Let us replace the Sun-marble with the heavier ball (our black hole) and repeat the experiment, while observing that the deformation of the cloth is greater, and, as a consequence, the effects of gravity upon the other marbles are stronger: the marbles fall down more quickly into the black hole. The gravity of a black hole is so powerful that it even captures light. Indeed, light falling inside a black hole does not manage to come out of it: that is why the black hole is black: not only does it not emit light, but it also captures it.

However, astronomers failed to “photograph” a black hole. In order to take a photo of an object which does not emit light have exploited the fact that, when matter falls into the black hole (in the earlier case, the marbles which were being thrown, namely stars, planets and asteroids) emits radiation. In order to reproduce this experiment, let the children wear the previously prepared aprons, give them glasses with tempera paints, and let them dip a marble in them. While holding the heavier mass at the centre of the cloth, let the children repeat launches with balls impregnated with colour. We’ll see that they will leave coloured trails along their trajectories. As children throw the marbles, the cloth should become more and more colored, and a spiral pattern should form around the black hole.

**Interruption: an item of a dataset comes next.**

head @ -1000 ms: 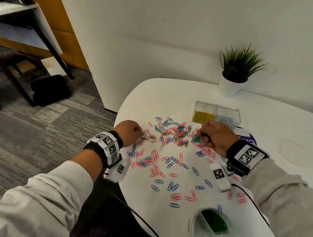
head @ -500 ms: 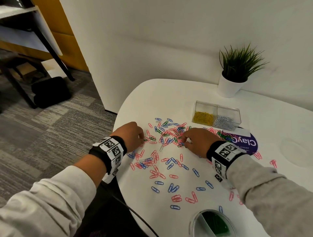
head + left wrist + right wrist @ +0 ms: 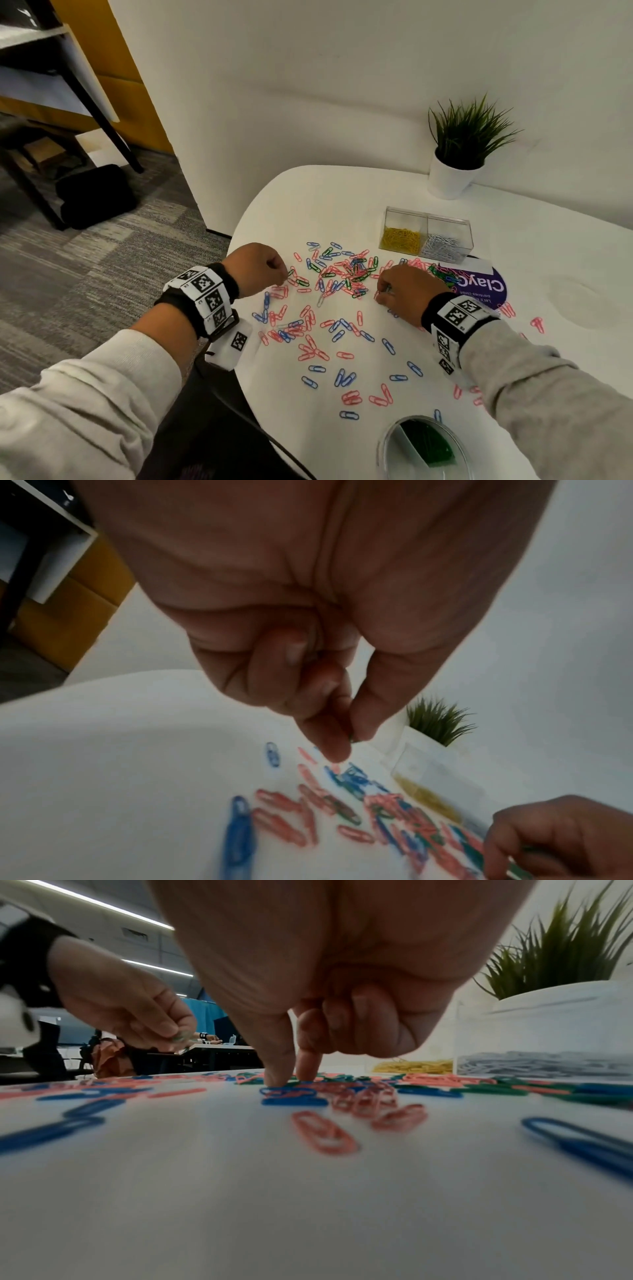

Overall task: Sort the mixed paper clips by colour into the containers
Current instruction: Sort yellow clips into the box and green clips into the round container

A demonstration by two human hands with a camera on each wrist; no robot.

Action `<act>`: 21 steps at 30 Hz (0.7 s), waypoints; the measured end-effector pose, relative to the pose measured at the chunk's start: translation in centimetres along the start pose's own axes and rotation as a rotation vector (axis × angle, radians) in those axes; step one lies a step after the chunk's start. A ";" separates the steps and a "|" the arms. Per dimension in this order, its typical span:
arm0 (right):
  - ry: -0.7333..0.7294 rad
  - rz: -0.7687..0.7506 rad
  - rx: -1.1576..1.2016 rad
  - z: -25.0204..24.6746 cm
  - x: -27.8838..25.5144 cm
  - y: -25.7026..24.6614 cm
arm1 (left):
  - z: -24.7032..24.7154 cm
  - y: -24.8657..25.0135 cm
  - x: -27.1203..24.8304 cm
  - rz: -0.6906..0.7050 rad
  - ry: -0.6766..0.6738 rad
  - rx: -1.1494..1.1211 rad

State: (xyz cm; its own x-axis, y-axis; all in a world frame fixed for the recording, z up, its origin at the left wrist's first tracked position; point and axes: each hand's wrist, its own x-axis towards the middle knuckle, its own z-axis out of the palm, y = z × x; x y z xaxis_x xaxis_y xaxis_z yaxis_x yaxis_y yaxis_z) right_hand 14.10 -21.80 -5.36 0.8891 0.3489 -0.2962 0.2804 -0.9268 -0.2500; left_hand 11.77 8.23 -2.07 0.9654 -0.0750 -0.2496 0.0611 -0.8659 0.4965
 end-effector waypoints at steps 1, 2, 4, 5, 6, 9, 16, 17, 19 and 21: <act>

This is the accretion disk around the black hole, and this is the opportunity the astronomers took to take their first picture of the black hole M87*.

Finally, let us compare the original picture made by astronomers with the drawing obtained with tempera paints, and notice similarity:

The supermassive black hole at the centre of Messier 87. Credits: The Event Horizon Telescope
Image of the black hole obtained by children

 

 

 

 

 

 

 

 

 

 

Description of the physical process:

Black holes do not emit light because of their extreme gravity. In order to observe them, astronomers take advantage of the light emitted by the matter surrounding the black hole, which creates a contrast with the background, and with the black hole itself, thus allowing to indirectly observe the black hole, through its shadow upon the surrounding light. This orbiting matter around the black hole is called accretion disk, and is composed of a hot gas called plasma. Plasma rotates around the black hole at different speed, with the innermost layers rotating at a higher speed then the outer layers (like the planets of the Solar System: Neptune rotates more slowly than Mercury). This difference in speed causes the different layers to “streak” on each other, generating friction. Because of this friction, plasma heats up and emits light, which we can observe with our telescopes. With this technique, the astronomers of the Event Horizon Telescope managed for the first time in 2019 to observe the supermassive black hole at the centre of the M87 galaxy, about 52 millions light years away from the Earth. The picture was taken thanks to the observation of various radio-telescopes all over the world, and copied here below. In the picture, the disc around the black hole appears brighter on one side because of its orientation with respect to the Earth. The brighter side of the disk is the one rotating towards the Earth, whereas the darker side rotates in the opposite direction. This adds intensity to the light emitted by side rotatijg towards us.